### Activity
Return the records below exactly, leaving nothing out.

[Stored dataset items]
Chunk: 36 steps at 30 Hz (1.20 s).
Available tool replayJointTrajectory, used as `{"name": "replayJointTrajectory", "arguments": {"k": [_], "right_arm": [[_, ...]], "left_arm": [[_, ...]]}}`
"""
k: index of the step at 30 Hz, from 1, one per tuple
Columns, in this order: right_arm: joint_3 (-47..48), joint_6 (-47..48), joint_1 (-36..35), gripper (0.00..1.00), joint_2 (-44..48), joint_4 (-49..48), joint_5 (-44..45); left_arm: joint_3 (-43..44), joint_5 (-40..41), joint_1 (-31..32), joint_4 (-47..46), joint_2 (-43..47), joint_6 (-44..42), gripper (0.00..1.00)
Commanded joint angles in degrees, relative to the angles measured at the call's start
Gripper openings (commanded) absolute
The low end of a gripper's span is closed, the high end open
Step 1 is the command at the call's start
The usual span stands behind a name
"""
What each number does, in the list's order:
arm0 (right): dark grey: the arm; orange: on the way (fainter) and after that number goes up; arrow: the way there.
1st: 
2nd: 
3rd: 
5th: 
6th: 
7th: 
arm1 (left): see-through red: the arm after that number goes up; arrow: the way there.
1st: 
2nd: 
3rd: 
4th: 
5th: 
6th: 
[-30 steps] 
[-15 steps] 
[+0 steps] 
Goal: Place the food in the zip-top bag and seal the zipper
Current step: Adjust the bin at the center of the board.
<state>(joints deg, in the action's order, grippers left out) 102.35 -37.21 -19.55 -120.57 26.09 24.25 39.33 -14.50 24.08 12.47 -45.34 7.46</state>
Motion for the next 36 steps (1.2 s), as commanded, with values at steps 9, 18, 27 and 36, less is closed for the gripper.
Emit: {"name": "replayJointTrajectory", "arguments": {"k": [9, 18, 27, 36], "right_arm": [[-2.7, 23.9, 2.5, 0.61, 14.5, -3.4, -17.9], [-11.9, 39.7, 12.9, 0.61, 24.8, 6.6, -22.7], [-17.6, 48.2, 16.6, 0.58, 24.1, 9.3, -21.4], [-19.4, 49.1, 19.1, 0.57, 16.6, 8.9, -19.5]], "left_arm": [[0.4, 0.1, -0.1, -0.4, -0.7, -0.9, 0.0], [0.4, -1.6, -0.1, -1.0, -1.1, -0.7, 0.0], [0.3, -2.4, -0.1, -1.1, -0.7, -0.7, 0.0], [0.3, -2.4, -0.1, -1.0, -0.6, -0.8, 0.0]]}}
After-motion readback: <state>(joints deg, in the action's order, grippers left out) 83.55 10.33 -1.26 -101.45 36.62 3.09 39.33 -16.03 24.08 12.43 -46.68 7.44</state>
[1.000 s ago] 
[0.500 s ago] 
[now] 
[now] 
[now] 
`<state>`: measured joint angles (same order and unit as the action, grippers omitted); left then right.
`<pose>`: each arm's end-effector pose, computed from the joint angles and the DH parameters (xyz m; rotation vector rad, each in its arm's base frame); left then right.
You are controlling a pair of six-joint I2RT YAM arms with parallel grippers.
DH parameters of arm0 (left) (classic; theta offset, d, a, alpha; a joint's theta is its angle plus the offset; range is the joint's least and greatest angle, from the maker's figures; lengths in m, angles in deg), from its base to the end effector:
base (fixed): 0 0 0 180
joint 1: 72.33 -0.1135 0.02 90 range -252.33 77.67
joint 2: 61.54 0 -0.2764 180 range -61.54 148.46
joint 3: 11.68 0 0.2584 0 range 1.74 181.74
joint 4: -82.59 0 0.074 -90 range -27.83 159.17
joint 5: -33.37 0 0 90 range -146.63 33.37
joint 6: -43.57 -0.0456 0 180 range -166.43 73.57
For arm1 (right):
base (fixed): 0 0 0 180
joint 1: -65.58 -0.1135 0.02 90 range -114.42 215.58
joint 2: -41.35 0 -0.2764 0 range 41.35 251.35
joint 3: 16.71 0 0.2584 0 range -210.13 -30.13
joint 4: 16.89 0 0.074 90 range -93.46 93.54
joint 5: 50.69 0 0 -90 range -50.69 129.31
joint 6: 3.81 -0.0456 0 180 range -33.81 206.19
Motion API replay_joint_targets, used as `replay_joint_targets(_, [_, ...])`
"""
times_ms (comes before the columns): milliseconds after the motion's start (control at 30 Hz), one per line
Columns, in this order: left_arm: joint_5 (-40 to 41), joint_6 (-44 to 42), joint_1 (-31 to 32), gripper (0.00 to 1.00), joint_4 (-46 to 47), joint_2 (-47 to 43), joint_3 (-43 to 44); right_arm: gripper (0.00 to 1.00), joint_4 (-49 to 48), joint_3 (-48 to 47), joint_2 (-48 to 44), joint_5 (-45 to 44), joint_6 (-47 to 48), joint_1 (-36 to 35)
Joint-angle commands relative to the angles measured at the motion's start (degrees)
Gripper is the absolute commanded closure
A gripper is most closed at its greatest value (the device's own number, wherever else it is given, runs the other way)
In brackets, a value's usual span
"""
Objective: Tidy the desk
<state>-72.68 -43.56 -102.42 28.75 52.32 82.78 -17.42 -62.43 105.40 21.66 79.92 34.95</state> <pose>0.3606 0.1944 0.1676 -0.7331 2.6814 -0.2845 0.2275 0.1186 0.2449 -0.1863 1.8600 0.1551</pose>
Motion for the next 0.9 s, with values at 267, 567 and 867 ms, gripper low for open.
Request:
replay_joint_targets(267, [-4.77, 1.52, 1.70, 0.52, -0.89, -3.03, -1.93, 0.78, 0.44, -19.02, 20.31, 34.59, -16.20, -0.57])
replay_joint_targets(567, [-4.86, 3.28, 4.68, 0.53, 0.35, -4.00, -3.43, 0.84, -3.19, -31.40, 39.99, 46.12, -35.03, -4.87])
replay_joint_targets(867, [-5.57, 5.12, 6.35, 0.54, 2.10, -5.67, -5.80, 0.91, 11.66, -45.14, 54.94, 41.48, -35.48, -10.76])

### Written solution
Chunk: 36 steps at 30 Hz (1.20 s).
Available tool replayJointTrajectory, used as `{"name": "replayJointTrajectory", "arguments": {"k": [_], "right_arm": [[_, ...]], "left_arm": [[_, ...]]}}`
"""
k: index of the step at 30 Hz, from 1, one per tuple
Columns, in this order: right_arm: joint_3 (-47..48), joint_6 (-47..48), joint_1 (-36..35), gripper (0.00..1.00), joint_2 (-44..48), joint_4 (-49..48), joint_5 (-44..45); left_arm: joint_3 (-43..44), joint_5 (-40..41), joint_1 (-31..32), joint_4 (-47..46), joint_2 (-43..47), joint_6 (-44..42), gripper (0.00..1.00)
Commanded joint angles in degrees, relative to the angles measured at the call's start
Gripper openings (commanded) absolute
The low end of a gripper's span is closed, the high end open
Step 1 is the command at the call's start
The usual span stands behind a name
"""
What each number does, in the list's order:
arm0 (right): dark grey: the arm; orange: on the way (fainter) and after that number goes up; arrow: the way there.
1st: 
2nd: 
3rd: 
5th: 
6th: 
7th: 
arm1 (left): see-through red: the arm after that number goes up; arrow: the way there.
1st: 
2nd: 
3rd: 
4th: 
5th: 
6th: 
[-30 steps] 
[-15 steps] 
[+0 steps] 
Goal: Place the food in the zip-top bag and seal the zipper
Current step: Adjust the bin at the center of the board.
<state>(joints deg, in the action's order, grippers left out) 102.35 -37.21 -19.55 -120.57 26.09 24.25 39.33 -14.50 24.08 12.47 -45.34 7.46</state>
Motion for the next 36 steps (1.2 s), as commanded, with values at steps 9, 18, 27 and 36, less is closed for the gripper.
Emit: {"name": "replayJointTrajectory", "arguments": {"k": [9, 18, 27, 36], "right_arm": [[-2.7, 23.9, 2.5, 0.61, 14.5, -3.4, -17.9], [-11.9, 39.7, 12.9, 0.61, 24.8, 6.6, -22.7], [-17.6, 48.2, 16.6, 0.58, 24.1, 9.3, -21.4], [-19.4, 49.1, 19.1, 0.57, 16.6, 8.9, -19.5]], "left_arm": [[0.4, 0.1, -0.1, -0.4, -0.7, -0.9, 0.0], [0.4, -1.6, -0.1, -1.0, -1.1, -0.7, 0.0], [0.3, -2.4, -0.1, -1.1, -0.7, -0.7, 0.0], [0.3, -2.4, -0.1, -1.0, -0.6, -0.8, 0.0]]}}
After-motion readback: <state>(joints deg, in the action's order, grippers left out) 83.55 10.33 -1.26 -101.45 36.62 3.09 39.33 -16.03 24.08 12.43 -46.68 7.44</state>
[1.000 s ago] 
[0.500 s ago] 
[now] 
[now] 
[now] 
`<state>`: measured joint angles (same order and unit as the action, grippers omitted); left then right.
`<pose>`: each arm's end-effector pose, computed from the joint angles and the DH parameters (xyz m; rotation vector rad, each in its arm's base frame); left then right.
You are controlling a pair of six-joint I2RT YAM arms with parallel grippers.
DH parameters of arm0 (left) (classic; theta offset, d, a, alpha; a joint's theta is its angle plus the offset; range is the joint's least and greatest angle, from the maker's figures; lengths in m, angles in deg), from its base to the end effector:
base (fixed): 0 0 0 180
joint 1: 72.33 -0.1135 0.02 90 range -252.33 77.67
joint 2: 61.54 0 -0.2764 180 range -61.54 148.46
joint 3: 11.68 0 0.2584 0 range 1.74 181.74
joint 4: -82.59 0 0.074 -90 range -27.83 159.17
joint 5: -33.37 0 0 90 range -146.63 33.37
joint 6: -43.57 -0.0456 0 180 range -166.43 73.57
For arm1 (right):
base (fixed): 0 0 0 180
joint 1: -65.58 -0.1135 0.02 90 range -114.42 215.58
joint 2: -41.35 0 -0.2764 0 range 41.35 251.35
joint 3: 16.71 0 0.2584 0 range -210.13 -30.13
joint 4: 16.89 0 0.074 90 range -93.46 93.54
joint 5: 50.69 0 0 -90 range -50.69 129.31
joint 6: 3.81 -0.0456 0 180 range -33.81 206.19
Motion API replay_joint_targets, used as `replay_joint_targets(_, [_, ...])`
"""
times_ms (comes before the columns): milliseconds after the motion's start (control at 30 Hz), one per line
Columns, in this order: left_arm: joint_5 (-40 to 41), joint_6 (-44 to 42), joint_1 (-31 to 32), gripper (0.00 to 1.00), joint_4 (-46 to 47), joint_2 (-47 to 43), joint_3 (-43 to 44); right_arm: gripper (0.00 to 1.00), joint_4 (-49 to 48), joint_3 (-48 to 47), joint_2 (-48 to 44), joint_5 (-45 to 44), joint_6 (-47 to 48), joint_1 (-36 to 35)
Joint-angle commands relative to the angles measured at the motion's start (degrees)
Gripper is the absolute commanded closure
A gripper is most closed at its greatest value (the device's own number, wherever else it is given, runs the other way)
In brackets, a value's usual span
"""
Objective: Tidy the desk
<state>-72.68 -43.56 -102.42 28.75 52.32 82.78 -17.42 -62.43 105.40 21.66 79.92 34.95</state> <pose>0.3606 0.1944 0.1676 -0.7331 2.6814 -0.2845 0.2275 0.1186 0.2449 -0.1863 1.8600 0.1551</pose>
Motion for the next 0.9 s, with values at 267, 567 and 867 ms, gripper low for open.
Request:
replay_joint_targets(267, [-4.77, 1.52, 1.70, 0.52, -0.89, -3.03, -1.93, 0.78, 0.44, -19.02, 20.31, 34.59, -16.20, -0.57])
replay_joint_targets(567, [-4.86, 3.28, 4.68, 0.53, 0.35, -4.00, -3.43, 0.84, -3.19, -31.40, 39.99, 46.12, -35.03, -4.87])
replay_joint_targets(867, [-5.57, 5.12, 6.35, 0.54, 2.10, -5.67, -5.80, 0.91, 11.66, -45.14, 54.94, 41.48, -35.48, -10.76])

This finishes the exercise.